_PROBLEM DESCRIPTION:_
In the entries below, which lines run from the one with "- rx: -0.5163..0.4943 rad" through the one with "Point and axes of"? Repeat exactly those, both included, and no pictures.

Recorded data
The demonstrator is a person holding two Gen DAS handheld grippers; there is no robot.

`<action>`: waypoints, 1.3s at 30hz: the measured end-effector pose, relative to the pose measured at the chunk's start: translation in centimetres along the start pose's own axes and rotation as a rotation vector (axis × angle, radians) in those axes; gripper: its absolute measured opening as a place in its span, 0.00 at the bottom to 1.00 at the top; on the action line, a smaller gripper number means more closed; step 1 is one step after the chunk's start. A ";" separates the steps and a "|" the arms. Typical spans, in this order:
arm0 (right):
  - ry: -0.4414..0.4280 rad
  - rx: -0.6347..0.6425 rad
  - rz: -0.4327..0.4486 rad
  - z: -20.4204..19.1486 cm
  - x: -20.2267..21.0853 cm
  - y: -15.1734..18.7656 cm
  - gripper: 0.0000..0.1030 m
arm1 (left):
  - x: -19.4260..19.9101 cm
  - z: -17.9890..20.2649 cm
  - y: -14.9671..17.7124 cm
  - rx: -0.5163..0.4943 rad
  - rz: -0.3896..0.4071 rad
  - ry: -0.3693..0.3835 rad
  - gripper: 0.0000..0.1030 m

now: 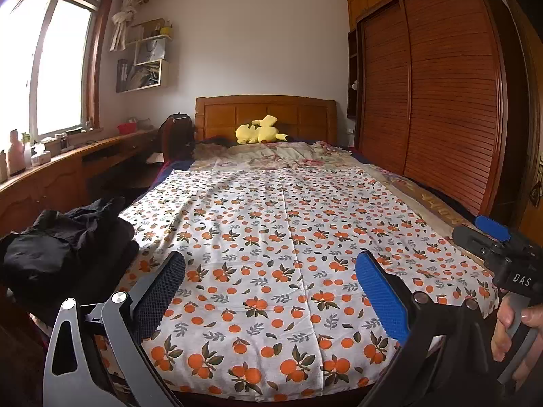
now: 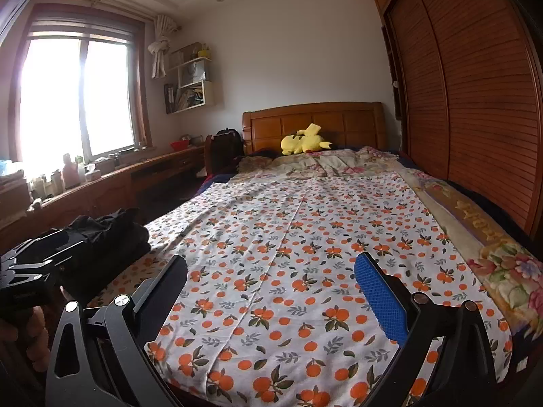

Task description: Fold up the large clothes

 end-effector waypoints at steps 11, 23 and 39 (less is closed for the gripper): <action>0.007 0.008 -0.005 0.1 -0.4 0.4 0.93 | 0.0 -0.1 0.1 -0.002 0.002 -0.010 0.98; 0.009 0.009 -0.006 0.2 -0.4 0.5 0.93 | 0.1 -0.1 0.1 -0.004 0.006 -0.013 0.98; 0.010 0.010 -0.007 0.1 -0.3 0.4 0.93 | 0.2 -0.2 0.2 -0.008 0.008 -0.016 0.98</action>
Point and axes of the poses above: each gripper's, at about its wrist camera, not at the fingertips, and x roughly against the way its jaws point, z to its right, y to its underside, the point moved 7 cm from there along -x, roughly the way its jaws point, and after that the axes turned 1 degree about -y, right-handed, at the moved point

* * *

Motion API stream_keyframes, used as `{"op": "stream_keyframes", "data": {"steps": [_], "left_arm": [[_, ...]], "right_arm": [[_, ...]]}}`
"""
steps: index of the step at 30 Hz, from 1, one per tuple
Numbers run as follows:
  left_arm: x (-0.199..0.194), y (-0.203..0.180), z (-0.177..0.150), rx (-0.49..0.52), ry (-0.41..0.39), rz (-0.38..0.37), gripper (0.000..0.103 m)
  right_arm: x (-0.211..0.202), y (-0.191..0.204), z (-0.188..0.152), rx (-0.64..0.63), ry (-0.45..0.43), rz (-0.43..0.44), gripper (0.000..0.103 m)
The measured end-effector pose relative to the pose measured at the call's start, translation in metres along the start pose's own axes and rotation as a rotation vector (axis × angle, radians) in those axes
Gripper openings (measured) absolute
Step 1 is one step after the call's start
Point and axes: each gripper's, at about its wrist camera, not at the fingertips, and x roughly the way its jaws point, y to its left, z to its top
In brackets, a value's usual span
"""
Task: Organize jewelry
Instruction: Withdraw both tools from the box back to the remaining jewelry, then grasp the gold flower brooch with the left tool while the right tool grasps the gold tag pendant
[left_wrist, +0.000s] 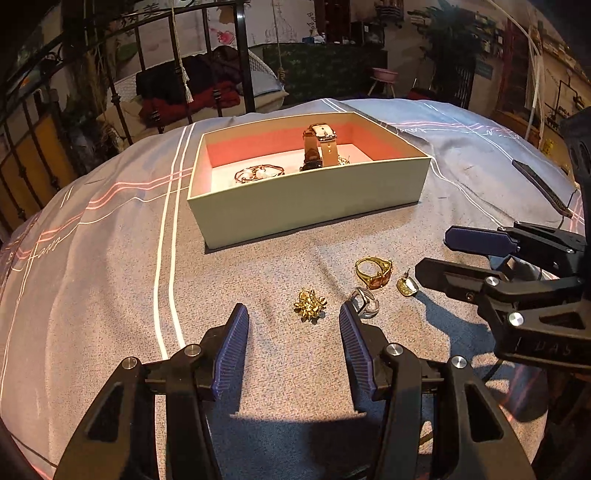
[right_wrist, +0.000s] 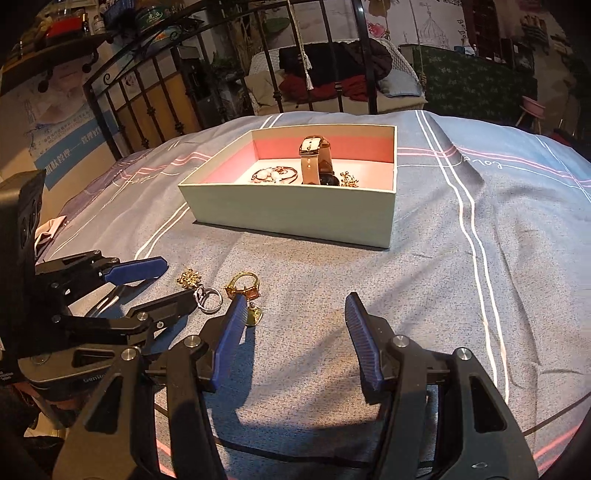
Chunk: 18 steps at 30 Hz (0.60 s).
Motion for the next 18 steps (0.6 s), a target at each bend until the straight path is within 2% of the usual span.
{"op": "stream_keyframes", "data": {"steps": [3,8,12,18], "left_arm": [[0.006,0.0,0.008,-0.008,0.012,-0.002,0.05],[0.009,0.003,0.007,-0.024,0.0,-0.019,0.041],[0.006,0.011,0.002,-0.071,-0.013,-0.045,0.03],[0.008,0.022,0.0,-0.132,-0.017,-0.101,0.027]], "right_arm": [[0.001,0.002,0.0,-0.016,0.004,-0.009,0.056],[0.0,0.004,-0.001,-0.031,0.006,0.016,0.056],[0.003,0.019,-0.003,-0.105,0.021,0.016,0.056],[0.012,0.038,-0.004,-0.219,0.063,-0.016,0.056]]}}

_WRITTEN ANSWER:_
  - rx: -0.5163..0.4943 rad
  - rz: -0.3896..0.4071 rad
  - ry: -0.3693..0.3835 rad
  - gripper: 0.0000..0.1030 m

now: 
now: 

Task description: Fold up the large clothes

 end-effector waypoints at steps 11, 23 and 39 (less is closed for the gripper): <action>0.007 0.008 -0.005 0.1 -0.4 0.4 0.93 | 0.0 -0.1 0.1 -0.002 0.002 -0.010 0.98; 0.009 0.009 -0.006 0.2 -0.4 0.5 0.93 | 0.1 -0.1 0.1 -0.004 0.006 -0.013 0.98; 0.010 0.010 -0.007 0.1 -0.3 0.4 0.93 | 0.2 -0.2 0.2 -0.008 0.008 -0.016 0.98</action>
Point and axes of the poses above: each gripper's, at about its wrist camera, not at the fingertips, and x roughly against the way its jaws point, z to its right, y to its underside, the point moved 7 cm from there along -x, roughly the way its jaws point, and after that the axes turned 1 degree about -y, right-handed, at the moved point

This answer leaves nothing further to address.